27 Individual Actions Know your audience
Select an appropriate communication medium Encourage feedback Regulate information flow and timing Listen actively Know your audience – communicate with others as if you were communicating with yourself. To communicate effectively, people must know their audience, including the audience’s experience, frames of references, and motivations. Select an appropriate communication medium – when messages are important or complex, use of rich media, such as face-to-face communication, is necessary. Also, when dealing with important and/or complex information, it is best to use several forms of communication – for example, by following a face-to-face communication with an message summarizing the discussion. Encourage feedback – Communication is a two-way process. To ensure that the received message is interpreted as intended, feedback from the recipient is necessary. Some guidelines that individuals can use to obtain feedback include asking recipients to repeat what they have heard, promoting and cultivating feedback, but not trying to force it, rewarding those who provide feedback and using the feedback received and responding to feedback, indicating whether it is correct. In other words, obtaining feedback, using it, and then feeding it back to recipients. Regulate information flow and timing – regulating the flow of information can help to alleviate communication problems. Regulating flow involves discarding information of marginal importance and conveying only significant information. That is, do not pass on irrelevant information, or else important messages may be buried by information overload or noise. The proper timing of messages is also important. Sometimes people are more likely to be receptive to a message and to perceive it accurately than at other times. Thus, if you have an important message to send, you should not send it when recipients are about to leave work, are fully engaged in some other task, or are receiving other communication. Listen actively – poor listening skills are a common barrier to effective communication. People tend to hear and understand only around 25 percent of what is communicated to them verbally. Listening is not a passive, naturally occurring activity. People must actively and consciously listen to others in order to be effective communicators.

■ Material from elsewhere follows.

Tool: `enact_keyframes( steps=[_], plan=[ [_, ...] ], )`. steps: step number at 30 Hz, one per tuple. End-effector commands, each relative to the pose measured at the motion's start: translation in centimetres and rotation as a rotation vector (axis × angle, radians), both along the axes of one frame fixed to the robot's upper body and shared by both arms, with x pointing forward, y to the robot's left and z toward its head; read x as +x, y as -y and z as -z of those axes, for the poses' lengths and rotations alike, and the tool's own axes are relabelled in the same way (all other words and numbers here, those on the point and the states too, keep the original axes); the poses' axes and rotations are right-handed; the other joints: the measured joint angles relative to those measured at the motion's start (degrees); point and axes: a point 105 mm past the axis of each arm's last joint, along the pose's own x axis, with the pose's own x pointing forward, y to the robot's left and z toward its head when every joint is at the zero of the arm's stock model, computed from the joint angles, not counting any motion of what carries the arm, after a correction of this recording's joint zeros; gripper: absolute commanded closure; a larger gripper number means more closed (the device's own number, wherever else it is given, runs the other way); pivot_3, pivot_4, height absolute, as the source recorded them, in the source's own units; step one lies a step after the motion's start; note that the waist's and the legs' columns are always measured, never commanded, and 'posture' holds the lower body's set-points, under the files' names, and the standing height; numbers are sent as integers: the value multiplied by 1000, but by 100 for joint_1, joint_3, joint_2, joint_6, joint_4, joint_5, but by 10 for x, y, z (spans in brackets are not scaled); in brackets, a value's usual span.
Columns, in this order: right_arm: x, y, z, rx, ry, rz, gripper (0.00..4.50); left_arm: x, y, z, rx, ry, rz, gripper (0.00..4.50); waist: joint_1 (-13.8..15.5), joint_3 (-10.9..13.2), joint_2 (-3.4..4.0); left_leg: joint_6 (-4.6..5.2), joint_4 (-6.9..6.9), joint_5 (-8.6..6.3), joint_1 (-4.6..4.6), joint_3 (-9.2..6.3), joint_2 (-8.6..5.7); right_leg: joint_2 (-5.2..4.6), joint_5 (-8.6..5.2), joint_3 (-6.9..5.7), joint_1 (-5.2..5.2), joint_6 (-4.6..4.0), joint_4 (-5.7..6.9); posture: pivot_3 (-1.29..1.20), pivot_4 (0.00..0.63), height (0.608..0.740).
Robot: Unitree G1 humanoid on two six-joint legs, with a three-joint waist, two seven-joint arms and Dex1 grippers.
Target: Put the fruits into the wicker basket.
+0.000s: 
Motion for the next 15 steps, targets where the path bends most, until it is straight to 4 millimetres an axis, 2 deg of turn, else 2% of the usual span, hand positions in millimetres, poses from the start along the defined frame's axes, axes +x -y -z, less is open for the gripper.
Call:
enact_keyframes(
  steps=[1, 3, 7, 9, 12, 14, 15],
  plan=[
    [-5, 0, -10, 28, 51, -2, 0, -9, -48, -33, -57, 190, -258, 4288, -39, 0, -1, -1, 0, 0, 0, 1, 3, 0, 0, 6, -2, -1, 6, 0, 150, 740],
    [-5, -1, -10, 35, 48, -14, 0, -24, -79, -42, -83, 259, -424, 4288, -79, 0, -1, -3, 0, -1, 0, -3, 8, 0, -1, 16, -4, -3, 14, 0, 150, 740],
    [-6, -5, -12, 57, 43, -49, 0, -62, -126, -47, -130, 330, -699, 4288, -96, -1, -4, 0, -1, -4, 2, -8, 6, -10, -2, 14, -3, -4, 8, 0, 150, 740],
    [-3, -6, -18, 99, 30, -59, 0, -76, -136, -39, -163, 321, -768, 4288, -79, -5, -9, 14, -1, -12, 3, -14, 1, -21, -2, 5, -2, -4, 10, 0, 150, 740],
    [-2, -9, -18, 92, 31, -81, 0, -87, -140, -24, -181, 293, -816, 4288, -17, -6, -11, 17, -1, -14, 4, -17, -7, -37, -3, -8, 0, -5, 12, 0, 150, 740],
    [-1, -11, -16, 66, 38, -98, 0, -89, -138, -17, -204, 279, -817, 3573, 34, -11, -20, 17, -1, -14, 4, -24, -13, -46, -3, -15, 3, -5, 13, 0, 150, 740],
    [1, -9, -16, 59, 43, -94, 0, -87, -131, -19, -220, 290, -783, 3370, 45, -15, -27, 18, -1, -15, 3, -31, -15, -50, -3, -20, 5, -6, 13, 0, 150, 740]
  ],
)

28 Steps to Effective Listening
Listen empathetically Hear before evaluating Pay attention Listen to the whole message Stop talking Send feedback 1. Stop talking. Often, we talk more than we should without giving the other person a chance to respond. If we are thinking about what we will say when we talk, we cannot focus attention on the person we wish to listen to. Do not interrupt. 2. Pay attention. Do not allow yourself to be distracted by thinking about something else. Often, we need to make an active effort to pay attention when others are speaking. 3. Listen empathetically. Try to take the speaker’s perspective. Mirror the speaker’s body language and give him or her nonjudgmental encouragement to speak. 4. Hear before evaluating. Do not draw premature conclusions or look for points of disagreement. Listen to what the person has to say before jumping to conclusions or judgment. 5. Listen to the whole message. Look for consistency between the verbal and the nonverbal messages. Try to assess the person’s feelings or intentions, as well as just facts. 6. Send feedback. In order to make sure that you have heard correctly, paraphrase what was heard and repeat it to the person you were listening to. Adapted from Exhibit 9-5: Steps to Effective Listening

29 The Strategic Lens For what tasks in a manager’s job is effective communication critical? Explain. Which contributes more to an organization’s performance – verbal communications or written communications? Justify your answer. What are the strengths and weaknesses in your communication abilities? How can you best take advantage of your strengths and overcome your weaknesses to have a successful career? What impact is rapidly developing communication technology likely to have on communication in organizations?